Over 20 years ago when I was first ordained my brother Paul took early retirement and moved his family to Sacramento. I promised him I would visit often, and I did. I went once a week for a few months but then I became too busy, and I reduced my visits to twice a month, but I stayed over 2 nights each visit. I loved those visits because I did everything with his family: watched the kids play sports, attended the kids’ important days at school, dined with them and their friends and families and generally wasted time together. Those were great times and I really got to love his family so much.

 

Later when he moved back here to San Jose and got a house only a few blocks from my house in my parish, I saw the family more frequently but didn’t stay overnight. While I spent lots of time with the family it was not as intense as I wasn’t staying overnight.

 

So, one night Paul and I came up with a commitment to each other that we would talk everyday by phone and see each other for a meal at least once a week in his house or mine.
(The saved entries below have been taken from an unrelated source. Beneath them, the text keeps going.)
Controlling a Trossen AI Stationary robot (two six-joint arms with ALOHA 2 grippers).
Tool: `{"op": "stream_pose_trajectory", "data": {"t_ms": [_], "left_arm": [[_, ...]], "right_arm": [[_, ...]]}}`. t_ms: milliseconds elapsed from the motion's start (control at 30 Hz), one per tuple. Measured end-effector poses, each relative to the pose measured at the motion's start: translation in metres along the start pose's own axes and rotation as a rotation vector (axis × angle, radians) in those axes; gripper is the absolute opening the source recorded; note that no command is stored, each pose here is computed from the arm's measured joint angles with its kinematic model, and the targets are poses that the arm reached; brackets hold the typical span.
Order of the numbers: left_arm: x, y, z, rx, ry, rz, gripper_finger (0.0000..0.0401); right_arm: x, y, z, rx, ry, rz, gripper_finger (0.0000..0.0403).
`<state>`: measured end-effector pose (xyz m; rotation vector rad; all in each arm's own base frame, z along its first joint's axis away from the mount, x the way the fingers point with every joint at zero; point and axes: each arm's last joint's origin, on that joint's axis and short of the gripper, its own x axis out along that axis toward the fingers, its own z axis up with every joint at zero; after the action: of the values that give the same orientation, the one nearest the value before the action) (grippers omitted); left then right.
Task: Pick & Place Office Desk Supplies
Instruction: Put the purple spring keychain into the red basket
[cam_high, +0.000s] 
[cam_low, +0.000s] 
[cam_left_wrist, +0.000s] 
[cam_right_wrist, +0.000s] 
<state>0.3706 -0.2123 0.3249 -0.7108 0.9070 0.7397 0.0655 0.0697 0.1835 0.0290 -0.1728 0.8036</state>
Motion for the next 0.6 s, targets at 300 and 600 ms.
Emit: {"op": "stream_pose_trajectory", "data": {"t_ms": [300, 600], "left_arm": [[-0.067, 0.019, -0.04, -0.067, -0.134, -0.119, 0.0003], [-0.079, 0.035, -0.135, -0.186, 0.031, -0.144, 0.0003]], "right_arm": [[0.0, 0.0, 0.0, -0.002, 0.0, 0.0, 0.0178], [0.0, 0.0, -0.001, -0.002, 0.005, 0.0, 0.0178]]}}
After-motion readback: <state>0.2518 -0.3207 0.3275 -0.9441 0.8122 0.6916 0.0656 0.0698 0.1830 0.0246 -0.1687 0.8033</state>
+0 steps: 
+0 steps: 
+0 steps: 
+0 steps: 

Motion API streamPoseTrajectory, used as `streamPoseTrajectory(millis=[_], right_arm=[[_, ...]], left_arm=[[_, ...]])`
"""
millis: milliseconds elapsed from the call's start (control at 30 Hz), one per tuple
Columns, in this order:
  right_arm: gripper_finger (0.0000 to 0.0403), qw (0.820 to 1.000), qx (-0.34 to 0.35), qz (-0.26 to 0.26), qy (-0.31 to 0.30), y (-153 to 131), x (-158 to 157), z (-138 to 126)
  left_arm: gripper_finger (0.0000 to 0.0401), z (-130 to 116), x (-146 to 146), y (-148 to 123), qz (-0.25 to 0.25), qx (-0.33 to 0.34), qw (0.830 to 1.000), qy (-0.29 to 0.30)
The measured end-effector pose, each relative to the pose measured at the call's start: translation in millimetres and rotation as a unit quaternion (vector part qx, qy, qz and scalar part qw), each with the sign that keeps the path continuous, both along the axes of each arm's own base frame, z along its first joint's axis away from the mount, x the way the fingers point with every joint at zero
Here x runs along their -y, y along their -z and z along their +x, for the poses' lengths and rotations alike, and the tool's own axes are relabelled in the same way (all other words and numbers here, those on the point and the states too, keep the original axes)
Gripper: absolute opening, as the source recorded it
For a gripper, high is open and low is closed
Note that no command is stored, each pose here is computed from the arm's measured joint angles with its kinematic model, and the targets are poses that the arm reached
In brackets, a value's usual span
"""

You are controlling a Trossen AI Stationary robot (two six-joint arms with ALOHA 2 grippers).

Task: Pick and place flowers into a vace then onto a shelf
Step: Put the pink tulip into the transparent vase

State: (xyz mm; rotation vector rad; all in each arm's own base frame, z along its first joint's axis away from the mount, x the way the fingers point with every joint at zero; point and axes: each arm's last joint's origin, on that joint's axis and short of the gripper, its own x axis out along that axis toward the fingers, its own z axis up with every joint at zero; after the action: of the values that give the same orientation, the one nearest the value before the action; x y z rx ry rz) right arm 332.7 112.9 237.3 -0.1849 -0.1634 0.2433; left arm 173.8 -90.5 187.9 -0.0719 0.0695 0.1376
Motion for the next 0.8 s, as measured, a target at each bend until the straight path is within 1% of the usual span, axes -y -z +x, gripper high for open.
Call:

Then we committed to traveling together a few trips a year to spend overnights together and keep our bond of love alive. It worked!! One night while we were both away on retreat together, we heard the same thing from the Lord in prayer. It was a powerful commitment that changed my life for the better. While I still miss our time together because it has been nearly two years now since he passed, our shared love remains with me now and I am better for it.

 

I know many of you pray every day and see the Lord in your daily lives and especially on Sundays. But I also know many of you yearn for a deeper connection with Jesus and with God the Father. Like my relationship with my brother Paul, sometimes we need to step back and see how much deeper we can go and if we can make more time with Jesus in prayer. That cannot happen without the commitment of more time in prayer. I know that many of you think you just don’t have the time to give the Lord any more time. Trust me we have time, but we just have not made it a priority or a decision to make it real.

 

Just like my brother and I decided to commit some more time to our relationship, I am asking you to commit some more time to your relationship with God. To make that decision, I want to share with you some new skills to be successful. That will require you to think and reflect about where in your life you want to make changes and how.

 

The St. Simon Retreat Rekindle Your Spirit, is designed to enable you to make that decision for yourself, to learn new skills to be successful and celebrate together in community. Please come to our parish retreat and invite a friend like I invited my brother Paul. It has the power to change your life. It is on feast day of St. Simon – Friday & Saturday, October 27-28. Register with this link here. Monday is the last day to register, and we want you to enjoy this amazing opportunity to be inspired by some brilliant music with Francesca LaRosa and Meredith Augustin, conversations and meals to ignite friendships, time and space to reflect and deepen our relationship with Jesus.

 

Finally, this weekend we celebrate World Missions Sunday, and the second offering is for World Missions. Most people do not know what this collection is for and why it is important. The Pontifical Mission Societies in the United States and their counterparts in every nation of the world, enable the faithful to provide annual subsidies to missionary dioceses, and to support mission seminaries and religious formation houses, the education of children in mission schools, the building of chapels and churches, as well as sustaining homes for orphaned children, the elderly and sick. These offerings do not go to Rome but, at the direction of the Pope’s Missionary Dicastery, they are sent directly to the beneficiaries.

 

For the first decades of its life, the fledgling Church in the United States received essential support from the Society for the Propagation of the Faith (predecessor to Missionary Dicastery) some seven million dollars until 1908, which, adjusted for inflation, would be about $250 million today. Catholics of this country have returned that generosity in abundance and the missions have grown immensely especially in Africa. I ask you to be generous as the Missionary Church depends so much on such a generous response. Please give a donation online here (under Fund, choose October – World Mission). Thank you.